Facing Billboards Shader in Unity

edited in Tutorials
So for a recent project I wanted to be able to have a holographic 3D star map with the stars as individual GameObjects which would be simple Quads with a star texture applied that always faces the camera.

The first result that comes up in Google is to use a transform.LookAt inside each GameObject's Update() function which is just plain horrible and unnecessary. I know that I wanted to do it with a Vertex Shader because that's what they're for. After some further digging I found some code:

vertexOutput vert(vertexInput input) 
{
        vertexOutput output;

	float4x4 mv = UNITY_MATRIX_MV;

	// First colunm.
	mv._m00 = 1.0f; 
	mv._m10 = 0.0f; 
	mv._m20 = 0.0f; 
 
	 // Second colunm.
	mv._m01 = 0.0f; 
	mv._m11 = 1.0f; 
	mv._m21 = 0.0f; 

	// Thrid colunm.
	mv._m02 = 0.0f; 
	mv._m12 = 0.0f; 
	mv._m22 = 1.0f; 
			

        output.vertex = mul(UNITY_MATRIX_P, mul(mv, input.vertex));
			 
        output.tex = input.tex;
	output.color = input.color * _Color;

        return output;
}


Basically what it's doing is removing any rotation of the model around it's center, so that it's always facing dead on.
but I had some extremely weird artefacts:

image

The wireframe of each Quad looks correct, but the actual rendered flare is way off to the side and it swings around wildly as the camera rotates.

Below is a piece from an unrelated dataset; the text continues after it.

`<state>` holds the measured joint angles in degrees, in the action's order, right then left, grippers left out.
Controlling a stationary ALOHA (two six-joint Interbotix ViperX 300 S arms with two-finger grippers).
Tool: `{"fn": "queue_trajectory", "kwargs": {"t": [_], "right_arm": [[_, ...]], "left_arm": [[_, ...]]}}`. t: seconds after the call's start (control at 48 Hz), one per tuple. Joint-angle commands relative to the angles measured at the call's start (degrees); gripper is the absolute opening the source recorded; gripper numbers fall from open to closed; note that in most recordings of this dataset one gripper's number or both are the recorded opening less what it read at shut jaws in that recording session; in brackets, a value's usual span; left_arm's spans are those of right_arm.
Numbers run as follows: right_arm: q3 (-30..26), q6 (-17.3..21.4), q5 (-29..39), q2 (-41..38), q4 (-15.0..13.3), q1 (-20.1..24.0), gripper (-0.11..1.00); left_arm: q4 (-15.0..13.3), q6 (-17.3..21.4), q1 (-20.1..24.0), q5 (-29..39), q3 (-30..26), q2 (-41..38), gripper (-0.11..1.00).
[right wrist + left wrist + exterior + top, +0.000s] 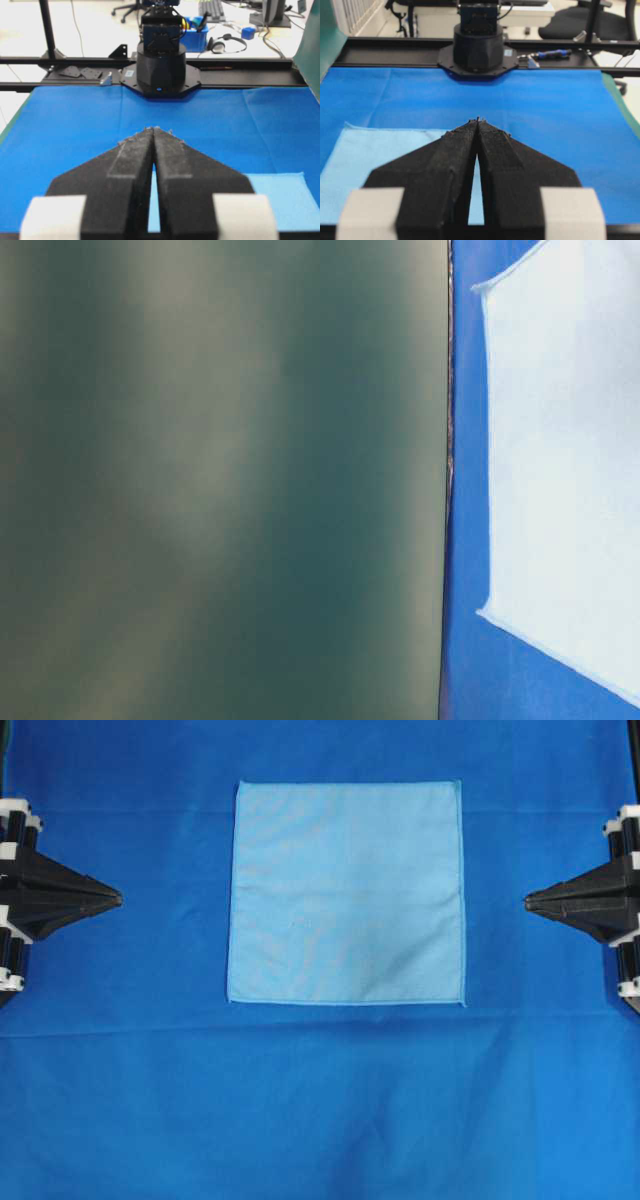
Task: Fold the light blue towel.
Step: 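Move both grippers to the towel's far corners and grasp them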
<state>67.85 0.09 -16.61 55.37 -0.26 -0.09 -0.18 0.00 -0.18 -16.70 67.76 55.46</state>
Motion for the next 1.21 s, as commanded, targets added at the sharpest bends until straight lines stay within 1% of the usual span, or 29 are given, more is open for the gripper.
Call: {"fn": "queue_trajectory", "kwargs": {"t": [0.0,0.104,0.208,0.271,0.375,0.499,0.583,0.624,0.645,0.687,0.708,0.728,0.749,0.853,0.895,0.937,0.957,1.082,1.186], "right_arm": [[-2.02,0.26,-0.26,-0.79,0.53,0.0,0.0],[-3.08,0.62,2.37,-1.41,0.79,-1.49,0.0],[-4.31,1.14,6.94,-2.72,1.05,-5.63,0.0],[-4.75,1.67,9.67,-3.96,1.23,-9.32,0.0],[-5.1,2.55,12.57,-6.59,1.23,-15.82,0.0],[-5.27,2.55,13.71,-10.11,1.14,-22.24,0.0],[-5.45,2.29,13.8,-12.74,0.79,-26.19,0.0],[-5.71,2.11,13.8,-14.5,0.62,-28.13,0.01],[-5.71,2.02,13.8,-15.29,0.44,-29.09,0.01],[-6.06,1.93,13.8,-17.58,-0.09,-31.2,0.01],[-6.33,1.85,13.89,-18.54,-0.26,-32.08,0.02],[-6.59,1.76,13.89,-19.51,-0.53,-32.87,0.05],[-6.86,1.76,13.89,-20.57,-0.7,-33.49,0.09],[-8.96,1.67,14.06,-25.93,-2.9,-35.86,0.41],[-10.28,1.67,14.15,-28.92,-4.22,-36.47,0.53],[-11.34,1.67,14.33,-31.2,-5.1,-37.18,0.61],[-11.95,1.67,14.33,-32.34,-5.54,-37.44,0.63],[-15.29,1.67,14.41,-39.73,-7.29,-39.2,0.57],[-17.93,1.67,14.41,-46.14,-8.61,-40.08,0.56]], "left_arm": [[-1.05,0.18,0.26,-0.35,-1.14,-2.2,0.0],[-1.05,0.79,0.88,-2.37,-1.67,-5.8,0.0],[-1.05,0.79,3.43,-5.01,-2.11,-10.55,0.0],[-1.05,0.62,6.33,-6.42,-2.64,-14.41,0.0],[-1.05,0.53,10.46,-6.86,-4.13,-19.78,0.0],[-1.05,0.97,15.21,-6.77,-6.86,-26.89,0.0],[-0.97,1.41,17.58,-6.68,-8.61,-31.29,0.01],[-1.05,1.85,18.72,-6.68,-9.4,-33.49,0.06],[-1.05,2.02,19.25,-6.68,-9.93,-34.54,0.1],[-1.05,2.46,20.21,-6.68,-10.99,-36.56,0.19],[-1.05,2.72,20.74,-6.68,-11.51,-37.53,0.27],[-1.05,2.9,21.18,-6.68,-12.04,-38.58,0.33],[-1.05,3.25,21.88,-6.68,-12.74,-40.08,0.39],[-1.05,4.75,24.35,-6.68,-14.85,-45.0,0.7],[-1.05,5.45,25.4,-6.68,-15.56,-46.85,0.79],[-1.05,6.15,26.1,-6.68,-16.26,-48.6,0.82],[-1.05,6.42,26.46,-6.68,-16.61,-49.48,0.82],[-0.97,7.38,28.56,-6.68,-18.81,-54.84,0.8],[-1.05,7.65,29.88,-6.68,-20.21,-58.36,0.8]]}}
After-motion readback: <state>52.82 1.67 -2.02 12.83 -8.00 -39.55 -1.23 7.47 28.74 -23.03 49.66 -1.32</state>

Worse, it seems to jump randomly depending on where the camera is and where it's facing.

After some experimentation and thought, I hit upon the answer: Unity batches geometry together into one big object to render more efficiently. But then the center of the object is no longer the center of each flare, but the combined center of the entire group. Some quick searching and adding a Tag to the subshader fixed this completely!

Tags { "DisableBatching"="True" }


image

The shader can probably be optimised by just multiplying the ModelView matrix by a vector, but I'm just happy it works for now!

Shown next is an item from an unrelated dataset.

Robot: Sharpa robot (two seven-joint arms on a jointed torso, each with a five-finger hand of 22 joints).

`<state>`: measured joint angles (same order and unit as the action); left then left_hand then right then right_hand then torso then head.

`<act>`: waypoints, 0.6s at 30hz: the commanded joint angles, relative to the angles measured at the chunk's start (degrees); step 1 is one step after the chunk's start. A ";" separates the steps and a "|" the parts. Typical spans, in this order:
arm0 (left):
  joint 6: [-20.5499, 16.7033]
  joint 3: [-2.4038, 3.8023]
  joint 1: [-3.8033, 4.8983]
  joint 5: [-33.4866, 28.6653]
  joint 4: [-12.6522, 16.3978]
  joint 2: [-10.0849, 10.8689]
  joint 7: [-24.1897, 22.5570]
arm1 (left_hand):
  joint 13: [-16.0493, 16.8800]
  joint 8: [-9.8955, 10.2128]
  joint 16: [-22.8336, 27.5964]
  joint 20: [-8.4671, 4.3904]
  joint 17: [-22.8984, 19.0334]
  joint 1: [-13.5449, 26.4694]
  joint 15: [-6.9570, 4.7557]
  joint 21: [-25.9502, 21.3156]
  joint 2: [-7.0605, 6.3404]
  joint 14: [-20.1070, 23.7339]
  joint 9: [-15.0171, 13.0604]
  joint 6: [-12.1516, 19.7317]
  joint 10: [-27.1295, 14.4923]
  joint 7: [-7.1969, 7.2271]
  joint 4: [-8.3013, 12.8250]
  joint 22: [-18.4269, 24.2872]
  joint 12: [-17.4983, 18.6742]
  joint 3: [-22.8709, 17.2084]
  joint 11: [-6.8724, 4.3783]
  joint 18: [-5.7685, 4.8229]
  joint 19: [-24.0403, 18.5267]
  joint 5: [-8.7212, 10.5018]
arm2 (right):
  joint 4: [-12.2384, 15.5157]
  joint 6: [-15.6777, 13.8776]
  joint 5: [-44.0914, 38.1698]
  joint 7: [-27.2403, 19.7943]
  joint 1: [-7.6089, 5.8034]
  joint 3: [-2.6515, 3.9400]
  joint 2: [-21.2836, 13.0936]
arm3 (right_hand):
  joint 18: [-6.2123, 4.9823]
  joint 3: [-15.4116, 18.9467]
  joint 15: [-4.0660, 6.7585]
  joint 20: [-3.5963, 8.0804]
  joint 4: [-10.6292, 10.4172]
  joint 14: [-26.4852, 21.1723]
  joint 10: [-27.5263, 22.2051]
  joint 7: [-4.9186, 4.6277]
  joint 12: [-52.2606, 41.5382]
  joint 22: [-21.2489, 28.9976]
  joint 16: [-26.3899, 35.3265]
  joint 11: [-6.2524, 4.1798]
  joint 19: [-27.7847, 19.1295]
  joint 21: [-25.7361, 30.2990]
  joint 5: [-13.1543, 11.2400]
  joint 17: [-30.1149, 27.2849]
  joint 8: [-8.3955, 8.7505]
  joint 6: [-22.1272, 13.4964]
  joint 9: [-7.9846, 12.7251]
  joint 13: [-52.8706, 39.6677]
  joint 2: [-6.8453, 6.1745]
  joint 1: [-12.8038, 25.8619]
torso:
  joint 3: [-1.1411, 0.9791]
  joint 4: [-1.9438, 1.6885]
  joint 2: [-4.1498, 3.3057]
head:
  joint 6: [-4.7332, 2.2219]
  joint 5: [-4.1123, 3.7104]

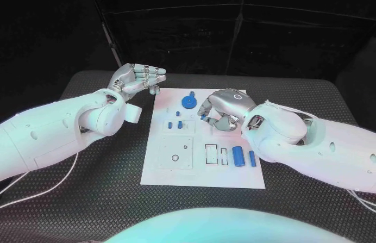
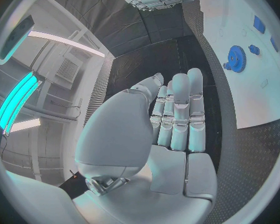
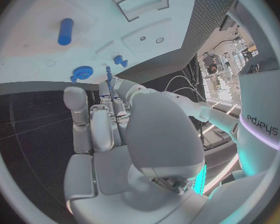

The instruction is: Assemble the parts on the task board

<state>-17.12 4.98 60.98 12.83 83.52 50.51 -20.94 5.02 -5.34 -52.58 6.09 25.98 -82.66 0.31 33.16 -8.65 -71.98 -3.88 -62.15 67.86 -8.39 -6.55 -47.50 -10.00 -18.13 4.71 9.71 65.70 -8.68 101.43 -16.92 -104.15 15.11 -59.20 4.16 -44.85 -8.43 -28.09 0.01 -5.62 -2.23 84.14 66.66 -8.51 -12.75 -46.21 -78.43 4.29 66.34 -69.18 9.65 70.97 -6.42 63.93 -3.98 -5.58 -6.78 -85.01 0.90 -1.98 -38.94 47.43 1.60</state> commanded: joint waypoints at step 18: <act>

Note: Because we're turning off batching, this does make the rendering a little less efficient. You may run into issues with it if you apply it to thousands of objects in your scene at once.

I've attached the .shader file if anyone needs it.
Untitled-1.png
960 x 401 - 52K
Untitled-2.png
803 x 401 - 113K
zip
zip
Billboard.zip
3K
Thanked by 2Elyaradine konman

Comments

  • edited
    Out of interest, turning off batching (which means having more draw calls) is something that pushes toward your being CPU-bound. Making thousands of objects LookAt() every frame is also something that pushes toward your being CPU-bound. So, while I don't know which is faster (it could be hardware-dependent too, I dunno), you might actually be better off having one component that runs transform.Lookat() on an array that's a few thousand objects in length (rather than thousands of components, which I believe causes some overhead) compared to having a few thousand draw calls.

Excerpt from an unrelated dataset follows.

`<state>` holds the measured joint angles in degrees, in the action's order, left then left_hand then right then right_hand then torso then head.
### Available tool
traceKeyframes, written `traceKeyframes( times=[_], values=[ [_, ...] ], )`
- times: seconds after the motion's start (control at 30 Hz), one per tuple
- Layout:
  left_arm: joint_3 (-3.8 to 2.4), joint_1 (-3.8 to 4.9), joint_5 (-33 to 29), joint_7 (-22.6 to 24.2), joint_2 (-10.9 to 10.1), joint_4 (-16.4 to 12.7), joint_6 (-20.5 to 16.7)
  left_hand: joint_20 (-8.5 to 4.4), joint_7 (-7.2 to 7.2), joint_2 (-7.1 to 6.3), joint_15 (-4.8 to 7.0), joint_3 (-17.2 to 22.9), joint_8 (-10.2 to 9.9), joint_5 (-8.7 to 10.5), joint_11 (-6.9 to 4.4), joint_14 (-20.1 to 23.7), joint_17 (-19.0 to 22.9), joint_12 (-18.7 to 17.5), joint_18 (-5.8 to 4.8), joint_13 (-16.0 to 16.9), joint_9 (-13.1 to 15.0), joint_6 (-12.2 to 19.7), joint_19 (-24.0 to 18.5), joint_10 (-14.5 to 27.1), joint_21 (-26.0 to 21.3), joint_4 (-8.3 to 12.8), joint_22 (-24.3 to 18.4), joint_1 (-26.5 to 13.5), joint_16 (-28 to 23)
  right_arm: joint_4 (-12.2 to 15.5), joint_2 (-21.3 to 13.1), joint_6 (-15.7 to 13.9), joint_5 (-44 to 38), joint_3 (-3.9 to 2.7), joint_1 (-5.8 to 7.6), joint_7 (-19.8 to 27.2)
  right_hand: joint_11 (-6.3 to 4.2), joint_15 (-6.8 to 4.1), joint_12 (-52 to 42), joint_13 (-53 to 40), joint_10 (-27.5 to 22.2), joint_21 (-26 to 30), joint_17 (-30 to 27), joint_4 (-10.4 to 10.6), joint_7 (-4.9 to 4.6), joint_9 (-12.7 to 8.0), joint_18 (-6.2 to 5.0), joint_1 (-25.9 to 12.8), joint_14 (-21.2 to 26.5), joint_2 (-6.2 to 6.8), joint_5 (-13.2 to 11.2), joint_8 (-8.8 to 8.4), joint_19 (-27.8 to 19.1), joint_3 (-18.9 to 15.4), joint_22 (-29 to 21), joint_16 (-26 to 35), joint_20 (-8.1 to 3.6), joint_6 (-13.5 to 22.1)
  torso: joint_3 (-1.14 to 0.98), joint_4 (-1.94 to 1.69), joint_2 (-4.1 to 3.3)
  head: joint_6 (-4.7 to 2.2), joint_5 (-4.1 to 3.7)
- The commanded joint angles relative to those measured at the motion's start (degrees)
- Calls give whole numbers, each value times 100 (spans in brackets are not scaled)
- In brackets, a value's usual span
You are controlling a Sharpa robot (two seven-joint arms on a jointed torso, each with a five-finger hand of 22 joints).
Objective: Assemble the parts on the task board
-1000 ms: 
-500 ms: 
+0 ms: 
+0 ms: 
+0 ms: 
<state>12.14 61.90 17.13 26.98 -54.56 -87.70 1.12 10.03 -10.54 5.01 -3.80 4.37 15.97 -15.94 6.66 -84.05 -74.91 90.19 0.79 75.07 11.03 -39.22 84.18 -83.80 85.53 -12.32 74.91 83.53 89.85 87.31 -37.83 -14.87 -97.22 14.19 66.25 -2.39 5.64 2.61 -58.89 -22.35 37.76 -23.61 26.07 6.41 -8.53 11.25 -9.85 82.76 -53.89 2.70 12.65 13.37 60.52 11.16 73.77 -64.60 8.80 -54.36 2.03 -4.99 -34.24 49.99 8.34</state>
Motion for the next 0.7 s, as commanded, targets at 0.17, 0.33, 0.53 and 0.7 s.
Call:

    Again, I'm not sure, but this is based on some results some colleagues have told me in the past, so if you're doing this as an optimization thing you might want to do some tests to check what the difference actually is.

    Something else you could try is to use a ParticleSystem, and spawn where you want the particles to be. You get the billboarding already in the ParticleSystem (whatever Unity does to get that working), and they still batch. You can set the particle lifetime to the largest it can go (which is 100000 I think, which is still around 27 hours), and if your game really needs to run for longer than that, you can clear+respawn the system every 24 hours or whatever.

    Getting a billboard shader working with batching sounds like it'd be pretty useful. You wouldn't able to work with the object centre anymore, but perhaps there's some other reference point you can use to remember their positions... not sure how, whether it's a 3D texture, or a dx11 geometry shader; haven't really played with either of those much.
    Thanked by 2Tuism critic
  • edited
    thanks for the posts guys.

    This inspired me to try out the geometry shader approach... I managed to find a billboard geo shader that someone else had written, and cobbled up a script to generate a point-cloud which the shader uses to the to generate the billboards.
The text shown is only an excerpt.